Humboldt had written that the “restless activity of large communities of men gradually despoil the face of the earth” (The Invention of Nature, 288). He also said that the natural world was linked to the political and moral history of humanity “from imperial ambitions that exploited colonial crops to the migration of plants along the paths of ancient civilizations” (The Invention of Nature, 288). Like Humboldt, Valerio’s autobiography forces us to reflect on a world in which people seems to live in harmony with nature. As to their ways of life and perceived laziness, James Hamilton’s letter to Governor Lewis Grant offers an important corrective.

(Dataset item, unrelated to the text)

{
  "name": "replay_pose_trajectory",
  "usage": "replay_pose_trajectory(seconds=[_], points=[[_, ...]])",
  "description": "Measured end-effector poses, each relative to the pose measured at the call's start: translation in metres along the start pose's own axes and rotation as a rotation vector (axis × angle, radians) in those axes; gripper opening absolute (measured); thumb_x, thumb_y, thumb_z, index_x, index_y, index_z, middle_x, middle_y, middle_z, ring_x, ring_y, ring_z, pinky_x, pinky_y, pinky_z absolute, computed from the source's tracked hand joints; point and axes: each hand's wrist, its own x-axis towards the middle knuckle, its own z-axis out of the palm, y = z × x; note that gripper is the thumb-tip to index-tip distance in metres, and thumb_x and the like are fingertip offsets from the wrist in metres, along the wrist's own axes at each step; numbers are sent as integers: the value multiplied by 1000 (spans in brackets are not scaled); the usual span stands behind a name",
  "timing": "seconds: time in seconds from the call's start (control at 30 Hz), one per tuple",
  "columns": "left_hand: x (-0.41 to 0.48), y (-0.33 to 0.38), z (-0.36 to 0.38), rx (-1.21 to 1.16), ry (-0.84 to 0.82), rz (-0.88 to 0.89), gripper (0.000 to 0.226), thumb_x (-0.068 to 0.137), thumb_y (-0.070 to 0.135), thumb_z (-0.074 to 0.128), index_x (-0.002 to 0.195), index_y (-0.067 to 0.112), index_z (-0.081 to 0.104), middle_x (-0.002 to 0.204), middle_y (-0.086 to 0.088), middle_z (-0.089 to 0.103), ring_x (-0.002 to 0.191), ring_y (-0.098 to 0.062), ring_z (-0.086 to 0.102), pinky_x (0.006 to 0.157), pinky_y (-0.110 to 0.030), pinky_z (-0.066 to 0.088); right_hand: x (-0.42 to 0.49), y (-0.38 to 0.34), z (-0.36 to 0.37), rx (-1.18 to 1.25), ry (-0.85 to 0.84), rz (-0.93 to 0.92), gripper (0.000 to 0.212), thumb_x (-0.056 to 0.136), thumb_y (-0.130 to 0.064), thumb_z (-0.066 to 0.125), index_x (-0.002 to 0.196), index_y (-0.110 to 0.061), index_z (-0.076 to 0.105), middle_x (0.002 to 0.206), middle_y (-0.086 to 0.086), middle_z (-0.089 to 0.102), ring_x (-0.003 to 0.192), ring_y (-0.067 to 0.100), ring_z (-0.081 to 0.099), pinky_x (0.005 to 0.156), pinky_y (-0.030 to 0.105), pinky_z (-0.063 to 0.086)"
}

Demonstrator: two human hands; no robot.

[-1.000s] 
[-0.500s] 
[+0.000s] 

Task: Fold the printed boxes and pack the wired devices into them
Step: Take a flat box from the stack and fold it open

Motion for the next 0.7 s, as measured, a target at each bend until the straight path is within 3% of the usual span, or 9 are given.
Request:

There are other compelling stories in Narratives. It begins with an early description of the island in 1803 if only to suggest that when the English arrived in 1797 there were still thriving Carib communities in places such as Toco and Cumana. It is a rather long extract but it captures the state of the island when the English encounter took place. Jean-Ch. De St Avit’s “The First Two Martyrs of Trinidad” records a turbulent part of our history when the missionary zeal of our Christian friends conflicted with the freedom-loving ways of our ancestors. In this context, the dramatist reminds us that he is dealing with fact rather than fiction even though he chooses to capture that historical moment in drama rather than in poetry or prose.
Readers will have to discover the other notable aspects of this text for themselves. Here is the intriguing story of Inez as told by Tronchin, a figure that any serious Trinidadian should know about and in whom we see the intellectual seeds of J. J. Thomas, Eric Williams, and C. L. R. James. There is also the drama of Lewis Osborne Inniss, Trinidad’s premier folklorist of the 19th century, a figure of whom we know precious little. I am almost sure that a reader would be fascinated by the poetry of Montgomerie E. Corbie, whose high-flown language is very much Trinidadian in that it reflects our penchant for displaying our knowledge and demonstrating that “no body better dan we.” I am grateful to Mary Lefkowitz, Professor Emerita of Classical Studies at Wellesley College, for proving an annotation for this wonderful poem.
These narratives of Trinidadian life are compelling vistas into the lives of Trinidadians of the nineteenth century. These narratives offer lucent vantage points from which to view our social, political, and cultural development in a period that is usually hidden from our gaze; a people whom we sometimes place beyond the pale, and a civilization that continues to remain opaque in the national gaze. In her wonderful book on the life of Alexandre von Humboldt, Andrea Wulf quotes George Perkins Marsh, an American naturalist, as saying: “The future is more uncertain than the past” from which she concludes, “By looking back, Marsh was looking forward” (297).
This is the case I want to make for Narratives of Amerindians in Trinidad and Tobago; or, Becoming Trinbagonian. As we move forward into the uncertainties of our world, we may tend to be timid and afraid. However, we can understand ourselves a little bit better when we try to envisage what our ancestors looked like, the hardships they endured, and how they managed to stay alive in spite of the many obstacles that they encountered. We owe it to ourselves to know a little bit more about that generation of heroes and how they confronted their world.